◆ Work required: In the entries below, find the line with "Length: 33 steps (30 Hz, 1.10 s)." and the line with "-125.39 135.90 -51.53". Print those two and everything between them exactly, and nothing else.

◆ Records for processing:
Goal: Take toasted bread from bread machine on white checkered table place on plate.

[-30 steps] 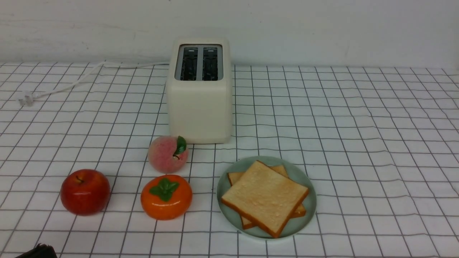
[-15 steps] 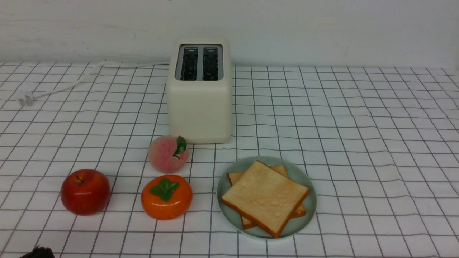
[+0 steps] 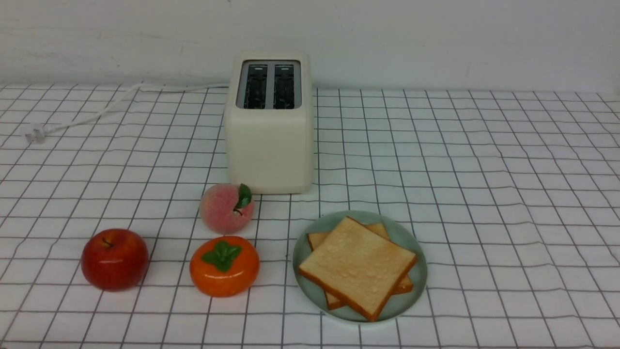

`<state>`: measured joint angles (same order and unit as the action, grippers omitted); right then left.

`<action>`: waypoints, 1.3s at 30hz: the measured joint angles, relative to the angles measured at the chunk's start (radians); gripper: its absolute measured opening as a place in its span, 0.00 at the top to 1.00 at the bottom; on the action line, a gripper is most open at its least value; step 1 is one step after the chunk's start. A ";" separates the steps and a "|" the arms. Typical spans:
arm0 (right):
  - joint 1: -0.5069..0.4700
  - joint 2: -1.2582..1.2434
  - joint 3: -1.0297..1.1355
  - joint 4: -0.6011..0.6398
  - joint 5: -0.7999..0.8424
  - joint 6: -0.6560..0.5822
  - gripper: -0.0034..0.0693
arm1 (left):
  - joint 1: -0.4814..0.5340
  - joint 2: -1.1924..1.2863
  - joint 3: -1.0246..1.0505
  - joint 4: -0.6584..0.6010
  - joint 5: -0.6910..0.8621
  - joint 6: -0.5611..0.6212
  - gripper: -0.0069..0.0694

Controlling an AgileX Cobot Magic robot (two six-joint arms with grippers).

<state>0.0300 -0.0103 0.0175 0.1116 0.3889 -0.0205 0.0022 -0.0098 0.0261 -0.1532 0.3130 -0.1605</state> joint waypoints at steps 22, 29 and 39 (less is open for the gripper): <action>0.000 0.000 0.000 0.000 0.000 0.000 0.92 | 0.000 0.000 0.004 -0.016 0.078 0.002 0.93; 0.000 0.000 0.000 0.000 0.000 0.000 0.91 | 0.000 0.000 0.004 -0.016 0.078 0.002 0.92; 0.000 0.000 0.000 0.000 0.000 0.000 0.90 | 0.000 0.000 0.004 -0.016 0.078 0.002 0.91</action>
<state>0.0300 -0.0103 0.0175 0.1116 0.3889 -0.0205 0.0022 -0.0098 0.0297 -0.1691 0.3905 -0.1584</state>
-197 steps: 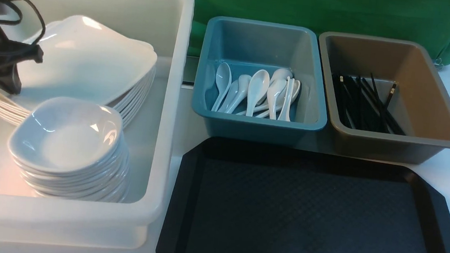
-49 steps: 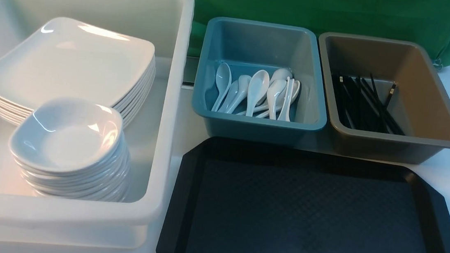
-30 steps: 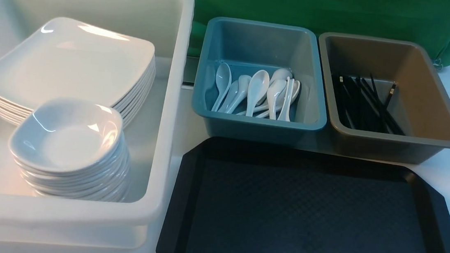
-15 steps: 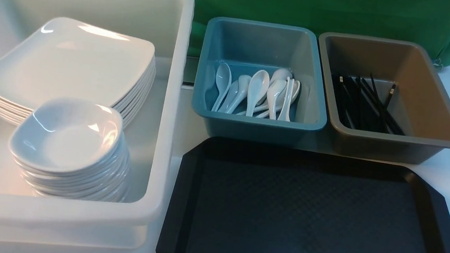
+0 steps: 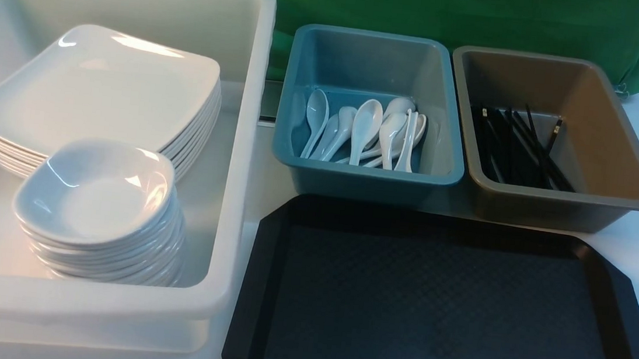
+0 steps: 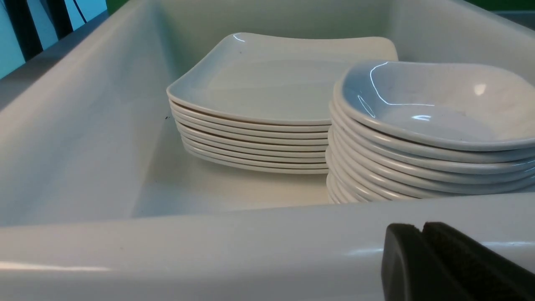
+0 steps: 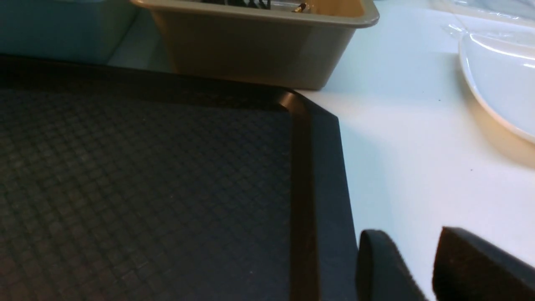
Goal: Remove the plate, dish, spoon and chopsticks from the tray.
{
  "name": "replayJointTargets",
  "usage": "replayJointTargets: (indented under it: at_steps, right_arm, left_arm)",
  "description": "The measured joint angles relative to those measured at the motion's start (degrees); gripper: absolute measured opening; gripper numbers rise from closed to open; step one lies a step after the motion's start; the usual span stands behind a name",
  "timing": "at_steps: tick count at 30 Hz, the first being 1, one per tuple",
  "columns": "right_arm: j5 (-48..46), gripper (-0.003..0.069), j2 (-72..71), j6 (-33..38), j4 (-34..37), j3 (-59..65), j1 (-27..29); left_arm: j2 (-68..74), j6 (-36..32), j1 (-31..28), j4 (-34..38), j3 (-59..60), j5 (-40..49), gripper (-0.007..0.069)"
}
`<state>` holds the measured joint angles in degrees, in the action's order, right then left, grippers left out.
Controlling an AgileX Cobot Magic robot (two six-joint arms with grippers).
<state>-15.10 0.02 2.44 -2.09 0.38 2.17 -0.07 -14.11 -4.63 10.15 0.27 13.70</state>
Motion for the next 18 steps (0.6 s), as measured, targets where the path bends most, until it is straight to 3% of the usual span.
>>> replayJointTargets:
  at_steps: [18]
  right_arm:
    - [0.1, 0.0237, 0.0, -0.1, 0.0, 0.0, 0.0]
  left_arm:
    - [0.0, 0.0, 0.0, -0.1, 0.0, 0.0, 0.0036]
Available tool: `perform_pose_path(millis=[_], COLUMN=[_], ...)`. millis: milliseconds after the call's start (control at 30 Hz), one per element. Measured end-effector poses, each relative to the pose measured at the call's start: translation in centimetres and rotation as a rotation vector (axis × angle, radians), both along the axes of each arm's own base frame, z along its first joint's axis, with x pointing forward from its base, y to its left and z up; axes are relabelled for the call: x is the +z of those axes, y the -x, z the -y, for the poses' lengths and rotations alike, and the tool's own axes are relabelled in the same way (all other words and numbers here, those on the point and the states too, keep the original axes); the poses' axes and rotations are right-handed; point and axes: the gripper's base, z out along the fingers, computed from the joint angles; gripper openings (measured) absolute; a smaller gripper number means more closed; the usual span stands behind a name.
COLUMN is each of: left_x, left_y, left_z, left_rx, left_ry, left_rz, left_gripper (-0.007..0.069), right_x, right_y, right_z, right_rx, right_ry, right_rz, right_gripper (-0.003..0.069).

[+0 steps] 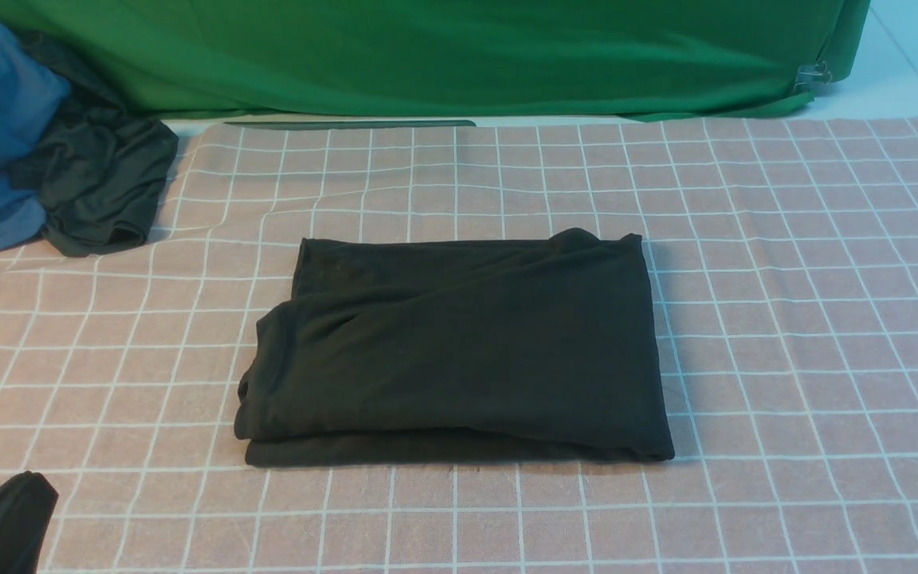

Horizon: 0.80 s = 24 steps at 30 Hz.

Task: Fold a long-sleeved shirt over a pink coffee tablecloth.

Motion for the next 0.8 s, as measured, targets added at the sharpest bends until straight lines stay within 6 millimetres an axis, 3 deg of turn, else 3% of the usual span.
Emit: perform_pose_path(millis=[800], left_x=[0.01], left_y=[0.01], left_z=[0.0], left_rx=[0.0], left_ry=[0.001], left_rz=[0.001], left_gripper=[0.0013], right_x=[-0.02], right_y=[-0.02], right_z=[0.06], right_rx=[-0.023], right_ry=[0.066], right_rz=[0.015], right_gripper=[0.0237])
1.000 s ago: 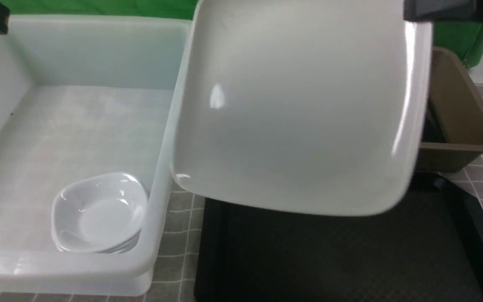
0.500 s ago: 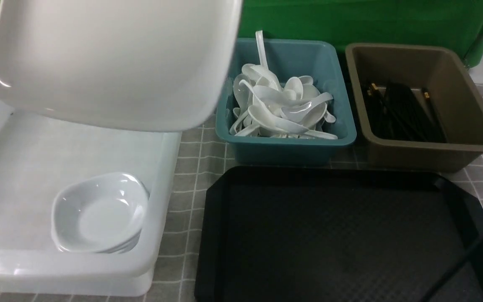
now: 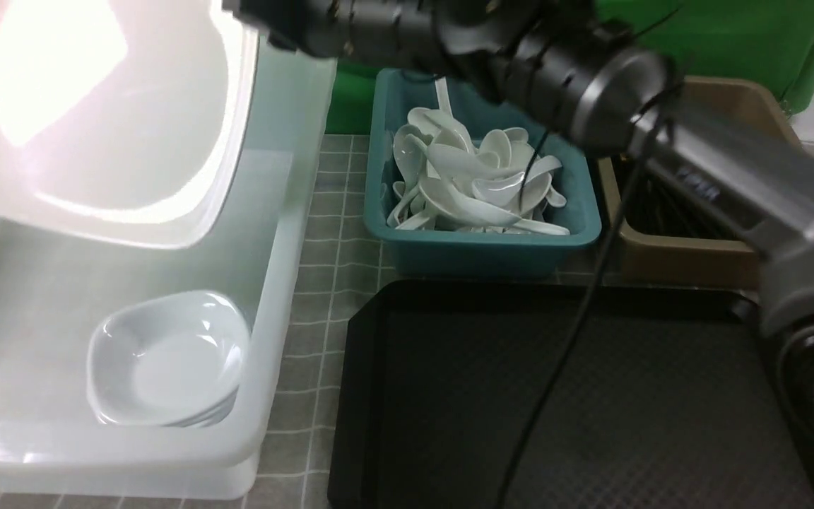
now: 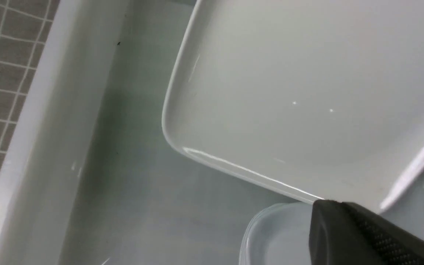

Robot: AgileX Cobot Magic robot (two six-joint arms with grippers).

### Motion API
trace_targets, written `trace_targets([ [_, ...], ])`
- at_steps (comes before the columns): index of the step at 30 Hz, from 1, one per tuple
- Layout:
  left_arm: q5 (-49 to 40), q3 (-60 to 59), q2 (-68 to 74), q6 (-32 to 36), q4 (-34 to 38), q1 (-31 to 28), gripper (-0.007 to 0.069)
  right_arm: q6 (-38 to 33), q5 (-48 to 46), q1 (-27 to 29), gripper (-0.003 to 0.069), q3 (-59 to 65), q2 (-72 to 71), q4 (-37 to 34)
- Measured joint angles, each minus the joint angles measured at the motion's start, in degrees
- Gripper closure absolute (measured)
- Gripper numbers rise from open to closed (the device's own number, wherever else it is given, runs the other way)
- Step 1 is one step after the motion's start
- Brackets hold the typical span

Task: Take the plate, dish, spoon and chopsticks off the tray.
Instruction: Use the right arm to put the plate into the large storage box on the left

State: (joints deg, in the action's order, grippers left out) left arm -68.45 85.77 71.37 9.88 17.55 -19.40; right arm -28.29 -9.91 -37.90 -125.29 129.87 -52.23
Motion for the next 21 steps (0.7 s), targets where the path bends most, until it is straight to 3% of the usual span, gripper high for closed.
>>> trace_targets([
  [10,-0.05,-0.04,-0.24,1.92,1.19,0.00,0.0613,-5.75,7.39,-1.16,0.0604,-0.09,3.49,0.64],
  [21,-0.05,-0.06,-0.29,2.34,2.41,0.00,0.0613,-9.46,7.53,-1.16,0.0592,-0.09,6.03,0.70],
])
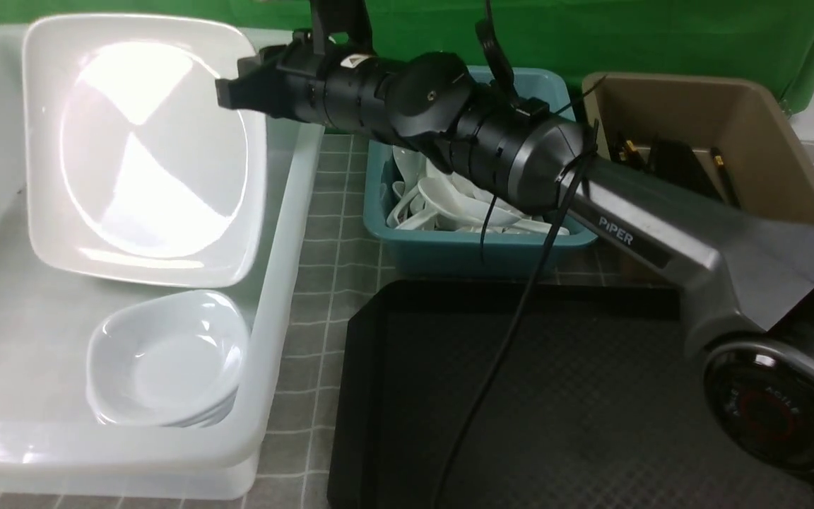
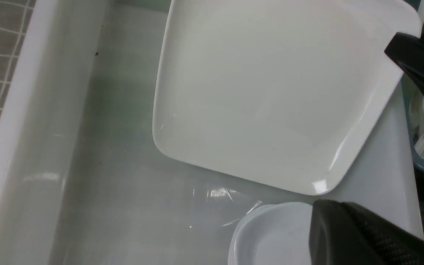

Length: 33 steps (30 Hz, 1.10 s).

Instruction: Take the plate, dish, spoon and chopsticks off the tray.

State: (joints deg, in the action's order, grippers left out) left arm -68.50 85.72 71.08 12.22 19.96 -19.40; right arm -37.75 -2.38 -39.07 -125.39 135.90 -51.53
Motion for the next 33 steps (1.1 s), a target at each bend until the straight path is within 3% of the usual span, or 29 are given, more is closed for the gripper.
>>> trace_targets([
  [10,0.24,0.00,0.00,0.46,0.07,0.00,0.0613,-3.03,2.38,0.00,0.0414,-0.40,0.07,-0.98],
  [21,0.29,0.00,0.00,1.08,0.13,0.00,0.0613,-3.79,1.43,0.00,0.0393,-0.58,-0.09,-1.01],
  [25,0.56,0.00,0.00,1.19,0.37,0.00,0.0613,-3.90,-1.77,0.06,0.0442,-0.58,-1.71,2.69],
  [29,1.16,-0.05,0.00,3.02,2.72,0.00,0.0613,-3.40,-10.99,0.88,0.0588,-0.58,-7.96,8.85],
  [33,1.30,-0.05,0.00,4.73,6.47,0.00,0.0613,8.13,-22.59,3.72,0.0628,-0.58,-17.66,22.03],
])
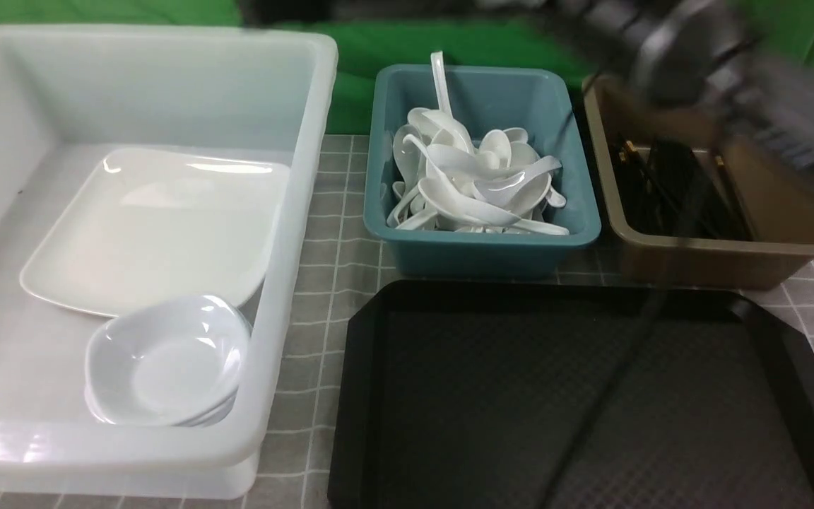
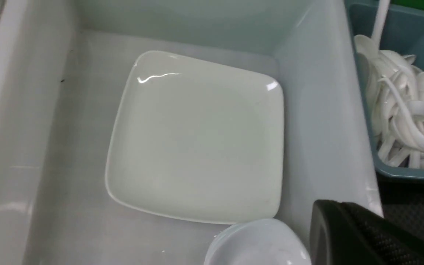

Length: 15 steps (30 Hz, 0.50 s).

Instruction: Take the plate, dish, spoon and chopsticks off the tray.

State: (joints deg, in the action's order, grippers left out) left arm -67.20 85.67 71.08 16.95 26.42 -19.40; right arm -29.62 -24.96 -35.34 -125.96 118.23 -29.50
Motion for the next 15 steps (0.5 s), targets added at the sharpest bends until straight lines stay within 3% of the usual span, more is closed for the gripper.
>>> trace_targets([
  [3,0.05,0.00,0.00,1.07,1.62,1.13,0.0613,11.70,-9.47,4.04,0.0631,-0.10,-8.44,13.48],
  [5,0.12,0.00,0.00,1.79,1.63,3.43,0.0613,15.71,-16.17,6.94,0.0631,-0.10,-12.61,18.28],
  [10,0.00,0.00,-0.13,2.50,1.37,11.92,0.0613,18.66,-28.63,15.79,0.0631,-0.10,-22.32,22.08],
  [15,-0.43,-0.38,-3.06,2.50,1.18,21.36,0.0613,18.65,-32.47,24.61,0.0631,3.35,-34.69,22.73],
])
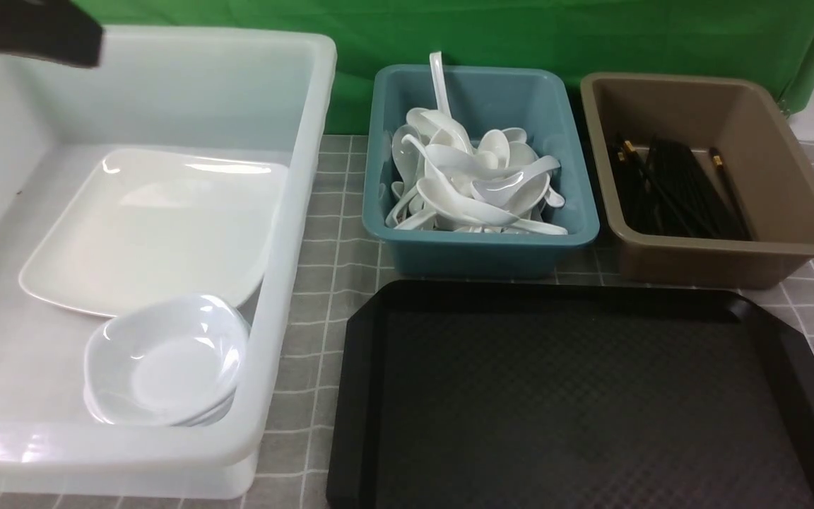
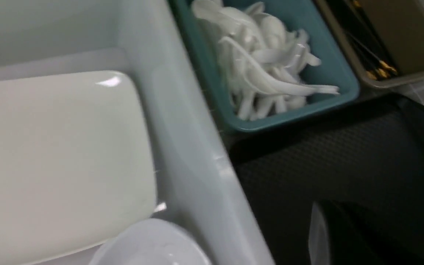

◆ Completed task:
Length: 33 steps (30 Hz, 1.10 s).

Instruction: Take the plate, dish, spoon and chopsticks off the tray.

State: (joints deg, in the action's order, grippers left out) left arm -68.50 85.72 71.08 12.22 19.96 -19.40; right arm -37.75 -2.38 -39.07 -125.39 135.90 -51.53

What the exercise asked for is complete.